MOUNTAIN VIEW, CA — Google just made Chrome feel a lot smarter with a Gemini sidebar that actually understands the page you’re on—and even multiple tabs at once. We took it for a spin, and while the day-to-day assist is a massive win, the flashy “let me do it for you” stuff still hits a safety wall.
Chrome’s Gemini grows up: a sidebar that actually knows your tab
Old Gemini chats lived in their own window and yanked you out of your workflow. Now it slides in as a flyout that can “see” the current tab’s content. Shopping a Best Buy page of Windows laptops, we asked if any used Intel’s new Panther Lake chips. Gemini nailed it: it recognized most listings were last-gen and pointed to where Panther Lake models actually were. No CTRL-F marathons, just a straight answer.
Tab-by-tab memory and multi-tab compare = shopping cheat mode
Each tab keeps its own conversation thread—so no spec soup when you jump between a search page and, say, an HP OmniBook X product page. The killer move is multi-tab context: share several product tabs and ask, “Which ones have AMD Ryzen?” Gemini scanned them all and flagged the right models. It’s like having a research intern who already knows which windows you’ve got open.
Agent mode can shop for you—but won’t place the order
Google’s pitch is an “agent” that takes actions. We tested that by asking Gemini to rebuy a recent console bundle it found in Gmail (with permission). You can watch it work—red screen tint, the cursor typing into Best Buy, adding items, marching to checkout. Then it stops. By design, the AI won’t hit “Place order.” You still have to finalize the purchase.
Is it cool? Absolutely. Is it faster than doing it yourself right now? Not really. It understood a plain-text receipt, found the live products, and built the cart—but manual reorder would’ve been quicker.

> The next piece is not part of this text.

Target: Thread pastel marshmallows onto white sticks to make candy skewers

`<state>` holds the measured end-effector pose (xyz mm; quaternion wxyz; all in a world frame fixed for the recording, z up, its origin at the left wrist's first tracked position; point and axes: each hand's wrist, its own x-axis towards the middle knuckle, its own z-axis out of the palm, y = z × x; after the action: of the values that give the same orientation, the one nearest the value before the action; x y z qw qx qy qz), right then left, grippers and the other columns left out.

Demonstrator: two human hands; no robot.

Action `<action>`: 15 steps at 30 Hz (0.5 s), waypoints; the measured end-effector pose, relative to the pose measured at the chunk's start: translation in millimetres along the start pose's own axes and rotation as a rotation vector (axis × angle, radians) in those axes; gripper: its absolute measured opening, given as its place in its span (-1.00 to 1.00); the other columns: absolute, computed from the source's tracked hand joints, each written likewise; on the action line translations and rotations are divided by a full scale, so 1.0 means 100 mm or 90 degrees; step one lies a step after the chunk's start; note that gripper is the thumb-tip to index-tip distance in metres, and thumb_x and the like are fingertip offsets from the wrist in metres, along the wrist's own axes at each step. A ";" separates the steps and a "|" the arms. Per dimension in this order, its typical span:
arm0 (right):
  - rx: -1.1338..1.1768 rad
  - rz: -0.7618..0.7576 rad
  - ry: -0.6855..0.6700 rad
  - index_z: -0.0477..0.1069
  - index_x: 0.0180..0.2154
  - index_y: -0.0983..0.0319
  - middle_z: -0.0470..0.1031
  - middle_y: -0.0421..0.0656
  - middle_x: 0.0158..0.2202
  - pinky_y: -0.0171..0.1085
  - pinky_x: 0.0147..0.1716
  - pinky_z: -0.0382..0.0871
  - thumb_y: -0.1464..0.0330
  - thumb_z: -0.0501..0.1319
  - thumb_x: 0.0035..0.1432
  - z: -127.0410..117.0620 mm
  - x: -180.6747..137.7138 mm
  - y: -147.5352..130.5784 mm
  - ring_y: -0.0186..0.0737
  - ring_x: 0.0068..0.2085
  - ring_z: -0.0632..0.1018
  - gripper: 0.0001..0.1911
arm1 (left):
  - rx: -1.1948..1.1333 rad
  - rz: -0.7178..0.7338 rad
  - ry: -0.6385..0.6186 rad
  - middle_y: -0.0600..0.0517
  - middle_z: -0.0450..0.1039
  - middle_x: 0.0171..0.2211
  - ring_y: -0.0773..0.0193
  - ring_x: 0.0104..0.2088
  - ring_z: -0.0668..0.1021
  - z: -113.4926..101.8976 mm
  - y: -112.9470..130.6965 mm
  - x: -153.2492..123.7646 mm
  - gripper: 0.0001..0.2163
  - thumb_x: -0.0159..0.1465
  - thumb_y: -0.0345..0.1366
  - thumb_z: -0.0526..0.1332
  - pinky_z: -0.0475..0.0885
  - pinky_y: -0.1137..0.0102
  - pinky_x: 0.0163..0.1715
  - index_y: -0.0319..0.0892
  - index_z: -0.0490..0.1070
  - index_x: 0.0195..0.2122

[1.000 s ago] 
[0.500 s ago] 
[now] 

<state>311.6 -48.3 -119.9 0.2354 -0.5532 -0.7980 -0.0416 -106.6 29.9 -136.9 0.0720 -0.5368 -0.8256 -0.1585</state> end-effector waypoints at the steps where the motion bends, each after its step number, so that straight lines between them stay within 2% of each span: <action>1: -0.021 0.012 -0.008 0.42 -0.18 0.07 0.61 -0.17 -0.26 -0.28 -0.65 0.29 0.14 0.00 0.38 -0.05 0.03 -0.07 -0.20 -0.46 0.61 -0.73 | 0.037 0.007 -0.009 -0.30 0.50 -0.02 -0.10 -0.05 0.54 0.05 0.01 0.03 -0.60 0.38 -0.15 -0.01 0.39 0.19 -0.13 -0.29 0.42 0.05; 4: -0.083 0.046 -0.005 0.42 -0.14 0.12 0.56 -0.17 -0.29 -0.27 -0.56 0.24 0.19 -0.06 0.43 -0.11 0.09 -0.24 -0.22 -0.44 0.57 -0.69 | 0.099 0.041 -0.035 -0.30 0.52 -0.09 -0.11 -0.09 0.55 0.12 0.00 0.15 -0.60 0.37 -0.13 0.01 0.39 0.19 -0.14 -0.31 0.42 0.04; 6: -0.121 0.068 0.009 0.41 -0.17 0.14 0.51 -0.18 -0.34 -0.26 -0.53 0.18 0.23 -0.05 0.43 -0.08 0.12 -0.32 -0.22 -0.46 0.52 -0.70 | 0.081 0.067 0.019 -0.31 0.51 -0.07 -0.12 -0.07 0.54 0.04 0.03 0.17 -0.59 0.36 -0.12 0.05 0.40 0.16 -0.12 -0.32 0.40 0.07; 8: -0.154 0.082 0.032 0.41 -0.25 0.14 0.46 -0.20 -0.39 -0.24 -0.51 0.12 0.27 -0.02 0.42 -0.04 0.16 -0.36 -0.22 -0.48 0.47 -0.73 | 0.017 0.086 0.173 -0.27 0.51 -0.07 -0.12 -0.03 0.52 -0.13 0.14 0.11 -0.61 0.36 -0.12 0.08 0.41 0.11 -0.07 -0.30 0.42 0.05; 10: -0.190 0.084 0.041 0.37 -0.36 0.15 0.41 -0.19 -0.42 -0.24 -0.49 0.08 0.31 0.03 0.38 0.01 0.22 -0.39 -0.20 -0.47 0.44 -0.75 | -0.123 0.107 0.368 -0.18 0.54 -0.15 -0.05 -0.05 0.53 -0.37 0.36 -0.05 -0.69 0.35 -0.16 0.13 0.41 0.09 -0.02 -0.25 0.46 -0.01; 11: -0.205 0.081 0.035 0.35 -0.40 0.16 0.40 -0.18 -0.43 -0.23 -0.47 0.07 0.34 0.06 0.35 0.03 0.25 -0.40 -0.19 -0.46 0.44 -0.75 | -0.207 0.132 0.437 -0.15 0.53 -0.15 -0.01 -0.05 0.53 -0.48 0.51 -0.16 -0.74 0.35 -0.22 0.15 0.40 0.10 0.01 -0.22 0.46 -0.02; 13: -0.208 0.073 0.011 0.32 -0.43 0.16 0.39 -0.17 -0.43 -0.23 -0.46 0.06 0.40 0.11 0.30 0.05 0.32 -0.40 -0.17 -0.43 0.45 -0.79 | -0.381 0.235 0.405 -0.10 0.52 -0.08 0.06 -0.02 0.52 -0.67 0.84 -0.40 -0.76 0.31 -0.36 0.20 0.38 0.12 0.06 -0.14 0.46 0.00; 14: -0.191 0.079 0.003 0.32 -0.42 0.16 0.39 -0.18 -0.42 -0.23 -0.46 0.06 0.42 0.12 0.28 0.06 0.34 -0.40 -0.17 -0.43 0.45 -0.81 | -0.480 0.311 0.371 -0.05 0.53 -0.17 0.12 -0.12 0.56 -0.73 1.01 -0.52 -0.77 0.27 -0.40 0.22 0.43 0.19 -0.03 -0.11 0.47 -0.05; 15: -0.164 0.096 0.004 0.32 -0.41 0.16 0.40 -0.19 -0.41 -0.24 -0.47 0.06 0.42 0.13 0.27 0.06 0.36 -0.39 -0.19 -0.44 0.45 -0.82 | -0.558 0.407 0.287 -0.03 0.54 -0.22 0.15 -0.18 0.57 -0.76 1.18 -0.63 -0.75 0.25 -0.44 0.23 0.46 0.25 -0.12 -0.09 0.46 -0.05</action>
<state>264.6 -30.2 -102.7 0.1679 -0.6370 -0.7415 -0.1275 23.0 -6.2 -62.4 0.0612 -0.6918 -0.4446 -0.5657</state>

If Google trims the lag, this could become the “go make tea while it handles the busywork” feature.
Image gen needs the “magic words” (for now)
The built-in image tools powered by Nano Banana with a living-room photo and a simple request: “Show this room with more Nanoleaf lights.” Gemini gave design tips instead of an edited image. Only after explicitly prompting “Use Nano Banana to generate an image based on this tab…” did it render. The model clearly “sees” the scene, but natural prompts don’t always trigger generation yet.
Should you try it?
If you live in Chrome all day, the sidebar and multi-tab context are worth turning on now. They’re genuinely helpful for research and comparison without derailing your workflow. The agent features feel like a preview—impressive, but slower than a power user’s muscle memory and capped by checkout safety rules. Image gen is getting there, but be ready to prompt like a power user.
Availability note: many features are early access and currently tied to Google One AI Pro or AI Ultra, U.S.-only, with Chrome set to English. With competition heating up from upstart browsers, this is the right direction—Chrome finally feels like it’s working with you, not just showing you the web.
The Editor’s Take: The Gemini sidebar is a legit quality-of-life upgrade today; the agent is a cool demo tomorrow. If you’re an early adopter, flip it on. Everyone else can wait for speed boosts and fewer “say the magic phrase” moments.